Many people who have pets such as dogs consider them to be part of their families – even to the point of calling the pet a son or daughter. When dogs get old, they begin to exhibit the same symptoms people do – rheumatism, creaky joints, myopia, and osteoporosis. People, to “put them out of their misery,” euthanize these animals so that they do not have to suffer through these diseases. This is completely lawful – it does not stray into “murder” or “animal cruelty,” although the animal may have wanted to continue living.
Consider this. Early in August, John Wise walked into the Akron General Medical Center in Akron, Ohio and shot his wife, who had suffered a triple aneurism, in the head. They had had an agreement that they would not live out their lives bedridden and in fact would not let each other suffer. This was what caused Wise to shoot his wife – an agreement that they would “put them out of their miseries” when they were going to live out the rest of their lives bedridden, which was exactly what happened to Barbara Wise, John Wise’s wife. However, this caused a storm of controversy over the action – was it a mercy killing or murder?
What is a mercy killing? Merriam-Webster.com defines it as “the act or practice of killing or permitting the death of hopelessly sick or injured individuals (as persons or domestic animals) in a relatively painless way for reasons of mercy.” Similarly, it defines mercy as “lenient or compassionate treatment.”
Is it, then, a mercy killing or murder to euthanize pets that we consider a part of the family that might still have a spark of life yet be unable to communicate to us about it? In the same vein, is it a mercy killing or murder to kill somebody who did not want to live – a form of assisted suicide?
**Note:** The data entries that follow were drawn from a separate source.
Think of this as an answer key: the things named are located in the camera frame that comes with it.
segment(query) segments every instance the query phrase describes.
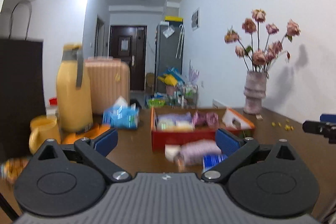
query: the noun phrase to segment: refrigerator
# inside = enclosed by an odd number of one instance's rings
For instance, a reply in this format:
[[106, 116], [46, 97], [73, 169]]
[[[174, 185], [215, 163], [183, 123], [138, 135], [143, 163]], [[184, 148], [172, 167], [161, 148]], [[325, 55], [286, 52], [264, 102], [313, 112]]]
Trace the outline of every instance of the refrigerator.
[[168, 38], [163, 34], [167, 30], [167, 25], [158, 25], [156, 36], [156, 57], [155, 57], [155, 92], [166, 93], [166, 85], [158, 80], [158, 76], [162, 75], [168, 68], [174, 67], [182, 74], [183, 48], [180, 58], [181, 46], [179, 47], [176, 58], [177, 48], [179, 46], [181, 22], [169, 22], [173, 25], [175, 32]]

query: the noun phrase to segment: tissue box
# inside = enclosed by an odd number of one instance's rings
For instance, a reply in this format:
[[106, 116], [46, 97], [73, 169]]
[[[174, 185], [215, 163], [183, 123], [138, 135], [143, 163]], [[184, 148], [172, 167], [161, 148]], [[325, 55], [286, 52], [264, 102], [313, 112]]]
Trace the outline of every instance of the tissue box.
[[193, 116], [196, 111], [199, 112], [216, 112], [218, 114], [220, 128], [226, 129], [234, 135], [244, 138], [252, 136], [255, 129], [254, 124], [230, 108], [200, 108], [200, 109], [172, 109], [172, 108], [152, 108], [151, 113], [151, 131], [152, 131], [152, 150], [164, 151], [165, 145], [184, 145], [190, 142], [199, 140], [215, 140], [217, 128], [196, 127], [196, 130], [191, 132], [167, 132], [159, 131], [156, 128], [157, 115], [163, 114], [186, 114], [190, 112]]
[[114, 128], [137, 129], [139, 123], [139, 109], [128, 106], [113, 106], [104, 111], [103, 124]]

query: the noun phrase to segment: yellow box
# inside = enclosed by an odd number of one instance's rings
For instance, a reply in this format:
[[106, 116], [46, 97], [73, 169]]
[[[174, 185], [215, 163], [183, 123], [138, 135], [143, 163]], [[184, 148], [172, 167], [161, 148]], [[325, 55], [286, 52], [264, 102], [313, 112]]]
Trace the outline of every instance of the yellow box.
[[183, 22], [183, 18], [182, 17], [166, 16], [165, 21]]

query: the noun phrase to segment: yellow cup
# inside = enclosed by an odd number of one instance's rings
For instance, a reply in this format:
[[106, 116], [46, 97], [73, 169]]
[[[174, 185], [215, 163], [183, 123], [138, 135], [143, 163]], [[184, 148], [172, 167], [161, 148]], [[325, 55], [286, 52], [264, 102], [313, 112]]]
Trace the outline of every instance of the yellow cup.
[[30, 122], [31, 134], [29, 137], [29, 150], [35, 154], [47, 139], [55, 139], [61, 143], [57, 118], [55, 116], [39, 116]]

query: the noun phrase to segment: red box
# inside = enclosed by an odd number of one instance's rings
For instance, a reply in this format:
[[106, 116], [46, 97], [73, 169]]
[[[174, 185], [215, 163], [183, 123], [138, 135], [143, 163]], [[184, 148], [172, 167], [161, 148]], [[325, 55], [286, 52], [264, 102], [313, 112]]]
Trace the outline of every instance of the red box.
[[[208, 113], [216, 112], [219, 118], [219, 127], [224, 128], [231, 133], [239, 136], [243, 131], [245, 134], [249, 134], [249, 131], [255, 129], [254, 124], [243, 117], [241, 114], [236, 112], [233, 109], [214, 109], [214, 108], [205, 108], [197, 109], [199, 112]], [[165, 145], [184, 145], [186, 143], [195, 142], [199, 140], [215, 140], [216, 128], [209, 127], [197, 127], [196, 130], [192, 132], [167, 132], [167, 131], [158, 131], [156, 129], [157, 115], [163, 114], [186, 114], [188, 112], [193, 116], [197, 111], [196, 109], [172, 109], [172, 108], [152, 108], [151, 113], [151, 130], [152, 130], [152, 150], [153, 151], [163, 151], [165, 150]], [[222, 122], [222, 118], [226, 116], [226, 124]], [[232, 121], [237, 120], [241, 122], [242, 127], [236, 128], [232, 125]]]

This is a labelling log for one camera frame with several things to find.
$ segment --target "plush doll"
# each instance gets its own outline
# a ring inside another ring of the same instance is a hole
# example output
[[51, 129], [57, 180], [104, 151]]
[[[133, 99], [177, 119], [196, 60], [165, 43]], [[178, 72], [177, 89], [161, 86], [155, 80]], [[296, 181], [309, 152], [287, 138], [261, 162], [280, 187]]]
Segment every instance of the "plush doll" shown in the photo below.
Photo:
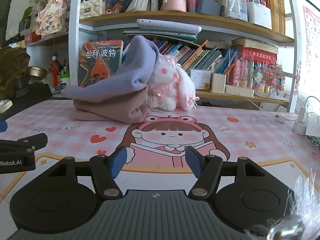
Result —
[[188, 74], [175, 62], [174, 56], [161, 55], [147, 83], [147, 106], [164, 111], [196, 107], [196, 90]]
[[67, 29], [64, 27], [62, 16], [66, 10], [67, 5], [63, 0], [49, 0], [47, 6], [38, 12], [36, 21], [40, 26], [36, 30], [36, 34], [46, 36], [57, 32], [65, 32]]

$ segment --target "red heart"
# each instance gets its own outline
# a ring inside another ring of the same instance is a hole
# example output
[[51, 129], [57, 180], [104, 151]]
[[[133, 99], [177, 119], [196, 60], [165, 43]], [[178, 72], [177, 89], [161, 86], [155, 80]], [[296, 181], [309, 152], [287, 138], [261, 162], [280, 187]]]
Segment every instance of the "red heart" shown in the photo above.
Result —
[[102, 151], [102, 150], [98, 150], [97, 151], [97, 154], [99, 154], [99, 155], [101, 155], [101, 154], [106, 154], [107, 153], [107, 151]]
[[103, 142], [107, 138], [105, 136], [100, 137], [100, 135], [96, 134], [90, 138], [91, 143]]
[[113, 132], [113, 131], [115, 131], [116, 130], [116, 128], [113, 126], [113, 127], [111, 127], [111, 128], [106, 128], [106, 131], [107, 132]]

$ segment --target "white tablet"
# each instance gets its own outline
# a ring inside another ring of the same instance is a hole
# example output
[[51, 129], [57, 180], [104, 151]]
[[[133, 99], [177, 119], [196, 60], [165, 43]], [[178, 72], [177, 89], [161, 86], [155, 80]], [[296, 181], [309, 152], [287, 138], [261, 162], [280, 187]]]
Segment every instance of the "white tablet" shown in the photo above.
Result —
[[201, 27], [197, 25], [159, 20], [138, 19], [137, 24], [142, 30], [172, 31], [195, 35], [201, 31]]

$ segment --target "white shelf frame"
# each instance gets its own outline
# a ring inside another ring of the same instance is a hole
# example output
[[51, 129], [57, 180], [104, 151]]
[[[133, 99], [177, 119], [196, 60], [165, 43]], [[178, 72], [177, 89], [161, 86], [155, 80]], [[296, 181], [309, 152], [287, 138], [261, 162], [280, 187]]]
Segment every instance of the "white shelf frame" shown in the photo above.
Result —
[[[289, 1], [291, 4], [292, 13], [286, 15], [286, 20], [290, 20], [290, 19], [293, 20], [293, 27], [294, 27], [293, 43], [278, 43], [278, 42], [275, 42], [266, 38], [262, 38], [253, 34], [243, 33], [243, 32], [224, 29], [224, 28], [204, 26], [204, 25], [201, 25], [201, 27], [205, 31], [245, 36], [245, 37], [255, 39], [261, 42], [265, 42], [277, 47], [294, 48], [293, 73], [285, 73], [287, 77], [292, 78], [292, 89], [291, 89], [290, 101], [289, 101], [287, 110], [288, 112], [294, 112], [296, 102], [297, 102], [297, 96], [293, 94], [294, 86], [295, 86], [294, 77], [297, 74], [297, 64], [301, 62], [301, 57], [302, 57], [301, 44], [302, 43], [301, 43], [301, 27], [300, 27], [297, 0], [289, 0]], [[92, 41], [94, 41], [94, 40], [99, 40], [102, 37], [106, 38], [106, 34], [110, 30], [138, 27], [136, 23], [105, 25], [105, 26], [99, 26], [99, 27], [91, 27], [91, 26], [83, 25], [79, 23], [80, 2], [81, 0], [71, 0], [71, 6], [70, 6], [69, 64], [70, 64], [70, 78], [71, 78], [72, 85], [78, 84], [77, 72], [79, 68], [79, 55], [81, 53], [83, 42], [87, 42], [88, 39], [91, 39]]]

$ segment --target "harry potter book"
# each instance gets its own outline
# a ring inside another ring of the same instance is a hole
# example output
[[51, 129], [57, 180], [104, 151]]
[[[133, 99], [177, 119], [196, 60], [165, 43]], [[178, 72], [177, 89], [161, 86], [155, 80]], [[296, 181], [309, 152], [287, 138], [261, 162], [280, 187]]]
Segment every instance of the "harry potter book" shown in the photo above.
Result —
[[87, 87], [111, 77], [121, 64], [123, 41], [95, 41], [82, 46], [78, 85]]

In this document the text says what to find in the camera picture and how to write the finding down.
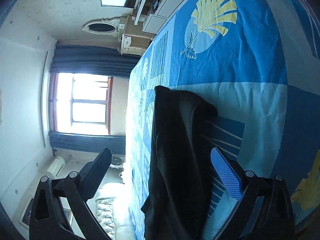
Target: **blue bedspread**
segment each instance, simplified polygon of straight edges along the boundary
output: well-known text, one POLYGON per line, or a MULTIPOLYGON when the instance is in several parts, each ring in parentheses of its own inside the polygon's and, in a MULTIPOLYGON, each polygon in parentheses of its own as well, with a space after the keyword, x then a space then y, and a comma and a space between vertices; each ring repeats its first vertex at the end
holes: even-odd
MULTIPOLYGON (((218 118, 203 124, 208 147, 219 146, 258 176, 283 175, 296 224, 316 208, 319 30, 306 0, 188 0, 174 14, 130 76, 125 172, 138 240, 156 85, 192 91, 216 106, 218 118)), ((212 238, 234 204, 216 178, 204 239, 212 238)))

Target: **leaf pattern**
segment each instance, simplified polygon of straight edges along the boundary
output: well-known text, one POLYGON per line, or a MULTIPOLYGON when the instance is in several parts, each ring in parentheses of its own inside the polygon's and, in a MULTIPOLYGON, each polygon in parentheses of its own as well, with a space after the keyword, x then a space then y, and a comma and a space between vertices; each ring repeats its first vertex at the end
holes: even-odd
POLYGON ((190 48, 187 48, 186 50, 186 55, 188 58, 196 58, 196 52, 195 52, 195 49, 190 47, 190 48))
POLYGON ((230 0, 220 6, 225 0, 199 0, 197 9, 191 17, 195 18, 194 23, 197 25, 199 32, 207 33, 211 38, 215 36, 216 31, 223 36, 227 34, 228 29, 222 24, 224 22, 236 23, 237 13, 229 11, 236 10, 235 0, 230 0))
POLYGON ((302 210, 317 207, 320 203, 320 150, 307 179, 302 179, 296 192, 291 196, 291 203, 298 202, 302 210))
POLYGON ((191 45, 193 42, 193 33, 191 32, 190 34, 190 39, 189 39, 189 45, 191 45))

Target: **dark blue curtain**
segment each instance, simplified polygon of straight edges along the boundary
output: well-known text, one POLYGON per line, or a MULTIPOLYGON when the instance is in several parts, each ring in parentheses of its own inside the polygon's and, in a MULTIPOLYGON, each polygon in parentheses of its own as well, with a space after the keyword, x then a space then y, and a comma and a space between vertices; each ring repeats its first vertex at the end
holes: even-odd
POLYGON ((57 45, 51 73, 86 73, 129 78, 140 56, 121 55, 116 49, 94 46, 57 45))
POLYGON ((98 153, 103 147, 108 147, 112 154, 125 154, 125 136, 50 132, 49 138, 54 148, 98 153))

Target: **white wall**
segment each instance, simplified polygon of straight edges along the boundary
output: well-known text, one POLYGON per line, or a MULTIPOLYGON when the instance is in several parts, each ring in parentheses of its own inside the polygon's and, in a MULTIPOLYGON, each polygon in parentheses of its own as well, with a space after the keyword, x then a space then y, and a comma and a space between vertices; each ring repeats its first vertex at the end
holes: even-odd
POLYGON ((0 201, 10 218, 38 170, 53 157, 48 139, 47 96, 41 111, 41 85, 45 64, 46 95, 55 43, 17 6, 0 29, 0 201))
POLYGON ((67 150, 67 149, 59 149, 55 148, 55 155, 61 156, 66 163, 68 163, 71 159, 82 159, 89 161, 93 161, 99 153, 91 153, 91 152, 82 152, 82 151, 74 151, 74 150, 67 150))
POLYGON ((111 135, 125 135, 125 116, 127 113, 129 79, 113 78, 111 96, 111 135))

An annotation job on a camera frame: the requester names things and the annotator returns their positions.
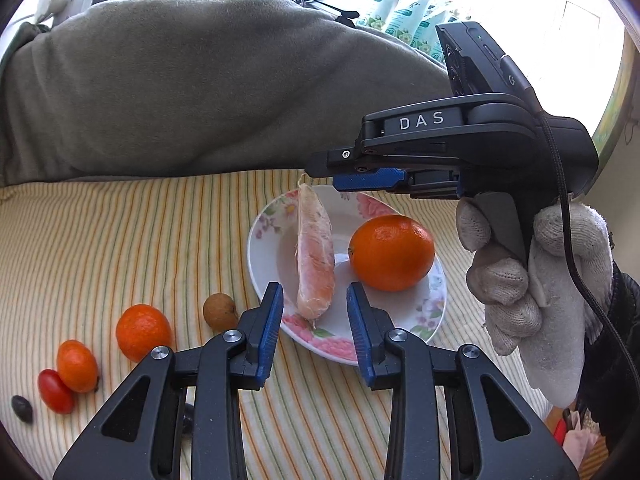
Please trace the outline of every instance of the white knit glove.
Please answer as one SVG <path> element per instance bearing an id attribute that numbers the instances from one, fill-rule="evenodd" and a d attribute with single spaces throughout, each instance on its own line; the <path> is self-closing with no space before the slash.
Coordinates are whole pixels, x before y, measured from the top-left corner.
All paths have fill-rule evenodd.
<path id="1" fill-rule="evenodd" d="M 607 225 L 580 203 L 570 203 L 570 213 L 578 272 L 607 311 L 613 276 Z M 568 406 L 580 385 L 585 333 L 592 342 L 602 327 L 569 276 L 560 206 L 534 219 L 528 272 L 491 240 L 489 222 L 469 199 L 458 203 L 456 227 L 463 247 L 476 252 L 466 283 L 484 303 L 495 351 L 508 355 L 519 347 L 529 384 L 555 406 Z"/>

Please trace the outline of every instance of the white floral plate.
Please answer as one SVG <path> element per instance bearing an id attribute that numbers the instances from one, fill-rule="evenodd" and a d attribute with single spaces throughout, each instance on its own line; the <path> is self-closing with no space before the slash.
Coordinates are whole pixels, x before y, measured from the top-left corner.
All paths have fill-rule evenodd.
<path id="1" fill-rule="evenodd" d="M 329 309 L 316 320 L 315 329 L 297 314 L 294 303 L 298 296 L 298 190 L 277 197 L 255 219 L 247 242 L 249 273 L 260 298 L 269 282 L 282 284 L 285 299 L 280 326 L 295 341 L 331 361 L 357 365 L 346 291 L 358 279 L 351 270 L 347 248 L 351 235 L 364 222 L 398 212 L 364 193 L 340 193 L 333 186 L 313 188 L 331 219 L 335 251 L 334 297 Z M 408 290 L 382 292 L 368 286 L 365 290 L 370 304 L 388 311 L 395 326 L 410 330 L 424 341 L 433 337 L 442 322 L 447 285 L 437 256 L 428 275 Z"/>

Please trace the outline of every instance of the silver screw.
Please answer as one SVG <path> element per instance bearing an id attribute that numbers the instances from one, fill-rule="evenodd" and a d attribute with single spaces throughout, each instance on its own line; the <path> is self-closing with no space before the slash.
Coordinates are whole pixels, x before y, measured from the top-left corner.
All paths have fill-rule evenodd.
<path id="1" fill-rule="evenodd" d="M 404 341 L 406 340 L 406 332 L 400 328 L 389 330 L 389 339 L 391 341 Z"/>
<path id="2" fill-rule="evenodd" d="M 469 359 L 475 359 L 480 357 L 480 349 L 476 345 L 464 345 L 462 347 L 462 354 Z"/>
<path id="3" fill-rule="evenodd" d="M 222 339 L 224 339 L 227 343 L 235 343 L 236 341 L 242 339 L 242 332 L 236 329 L 227 330 L 225 333 L 223 333 Z"/>
<path id="4" fill-rule="evenodd" d="M 169 355 L 169 349 L 166 346 L 156 346 L 151 351 L 151 357 L 153 359 L 164 359 Z"/>

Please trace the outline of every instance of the blueberry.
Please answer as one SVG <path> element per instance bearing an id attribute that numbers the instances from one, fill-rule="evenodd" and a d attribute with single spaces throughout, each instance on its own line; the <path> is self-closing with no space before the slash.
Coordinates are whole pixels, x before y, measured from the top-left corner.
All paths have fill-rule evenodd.
<path id="1" fill-rule="evenodd" d="M 14 410 L 15 416 L 21 421 L 31 424 L 33 422 L 33 408 L 31 403 L 21 397 L 20 395 L 14 395 L 11 398 L 11 407 Z"/>
<path id="2" fill-rule="evenodd" d="M 185 404 L 182 418 L 182 436 L 191 436 L 191 433 L 193 433 L 193 404 Z"/>

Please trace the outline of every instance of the blue rubber tip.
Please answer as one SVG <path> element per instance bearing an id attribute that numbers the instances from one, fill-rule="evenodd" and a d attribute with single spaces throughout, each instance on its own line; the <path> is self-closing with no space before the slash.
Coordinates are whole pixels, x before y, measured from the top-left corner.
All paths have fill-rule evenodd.
<path id="1" fill-rule="evenodd" d="M 391 189 L 406 179 L 406 171 L 380 168 L 374 173 L 334 176 L 334 187 L 338 191 L 368 191 Z"/>
<path id="2" fill-rule="evenodd" d="M 273 356 L 276 351 L 276 343 L 278 342 L 278 330 L 280 329 L 283 307 L 284 295 L 282 286 L 278 284 L 278 288 L 269 307 L 269 315 L 264 324 L 262 338 L 258 345 L 258 369 L 255 380 L 260 387 L 264 386 L 267 378 L 271 375 L 271 365 L 273 365 Z"/>
<path id="3" fill-rule="evenodd" d="M 360 373 L 366 385 L 371 386 L 376 378 L 373 371 L 373 361 L 371 359 L 371 341 L 367 334 L 353 285 L 350 285 L 347 289 L 347 314 L 349 316 L 349 324 L 351 325 L 353 345 L 356 349 Z"/>

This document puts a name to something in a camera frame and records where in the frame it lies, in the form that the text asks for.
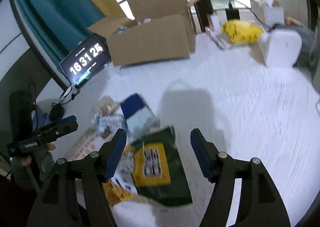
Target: black mouse
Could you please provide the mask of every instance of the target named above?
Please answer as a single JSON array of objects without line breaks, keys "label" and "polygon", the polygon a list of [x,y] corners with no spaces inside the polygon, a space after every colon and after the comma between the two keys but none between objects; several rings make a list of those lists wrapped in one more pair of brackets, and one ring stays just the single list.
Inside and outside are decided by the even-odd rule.
[{"label": "black mouse", "polygon": [[49,120],[52,122],[55,122],[57,120],[62,119],[64,115],[64,108],[61,104],[56,104],[52,107],[50,114],[49,114]]}]

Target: table surface
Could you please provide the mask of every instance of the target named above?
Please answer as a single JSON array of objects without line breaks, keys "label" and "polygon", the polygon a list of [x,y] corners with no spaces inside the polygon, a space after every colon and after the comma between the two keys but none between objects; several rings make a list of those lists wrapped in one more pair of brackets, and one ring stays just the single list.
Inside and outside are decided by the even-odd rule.
[{"label": "table surface", "polygon": [[[133,93],[142,95],[162,126],[174,125],[193,204],[163,208],[139,199],[125,201],[113,208],[119,226],[200,224],[214,185],[202,176],[191,148],[193,128],[233,158],[260,158],[292,226],[318,194],[320,117],[315,104],[319,95],[310,78],[294,68],[266,68],[257,45],[223,52],[205,34],[198,35],[196,53],[189,60],[127,68],[111,64],[95,75],[65,106],[65,116],[75,115],[79,129],[55,142],[54,160],[92,125],[90,109],[99,99],[110,95],[121,101]],[[228,225],[236,219],[240,188],[237,180]]]}]

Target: human hand
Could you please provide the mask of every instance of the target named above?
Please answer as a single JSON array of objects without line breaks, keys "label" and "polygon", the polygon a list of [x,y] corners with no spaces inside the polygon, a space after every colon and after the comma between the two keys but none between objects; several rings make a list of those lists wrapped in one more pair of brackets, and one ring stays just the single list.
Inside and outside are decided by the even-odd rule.
[{"label": "human hand", "polygon": [[[47,143],[47,149],[52,151],[56,149],[56,146],[52,143]],[[22,166],[29,166],[31,164],[31,157],[27,156],[26,158],[20,158],[20,162]]]}]

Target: clock display
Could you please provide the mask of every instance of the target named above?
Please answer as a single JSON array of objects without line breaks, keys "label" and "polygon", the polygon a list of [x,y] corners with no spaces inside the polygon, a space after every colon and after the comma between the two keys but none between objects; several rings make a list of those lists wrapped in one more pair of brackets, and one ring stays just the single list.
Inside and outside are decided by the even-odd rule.
[{"label": "clock display", "polygon": [[110,60],[107,44],[100,36],[93,34],[76,47],[60,66],[68,79],[77,87]]}]

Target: cardboard box
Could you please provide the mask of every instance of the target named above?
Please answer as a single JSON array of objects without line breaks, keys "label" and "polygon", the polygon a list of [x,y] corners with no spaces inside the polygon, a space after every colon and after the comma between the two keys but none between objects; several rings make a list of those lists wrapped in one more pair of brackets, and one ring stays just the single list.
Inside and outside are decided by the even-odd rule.
[{"label": "cardboard box", "polygon": [[[195,51],[195,25],[187,0],[128,0],[135,20],[107,16],[89,27],[107,38],[113,64],[188,58]],[[152,21],[138,25],[145,18]],[[119,27],[128,30],[115,35]]]}]
By all legal standards, what Wise did was murder – he killed a human being, originally intending to kill without any legal excuse or authority. However, the situation changes when the person he killed was not any person but was his wife, who had suffered a triple cerebral aneurysm and could not move or speak. By moral standards, who could disagree with John Wise, who had made a pact with his wife and was only attempting to fulfill it?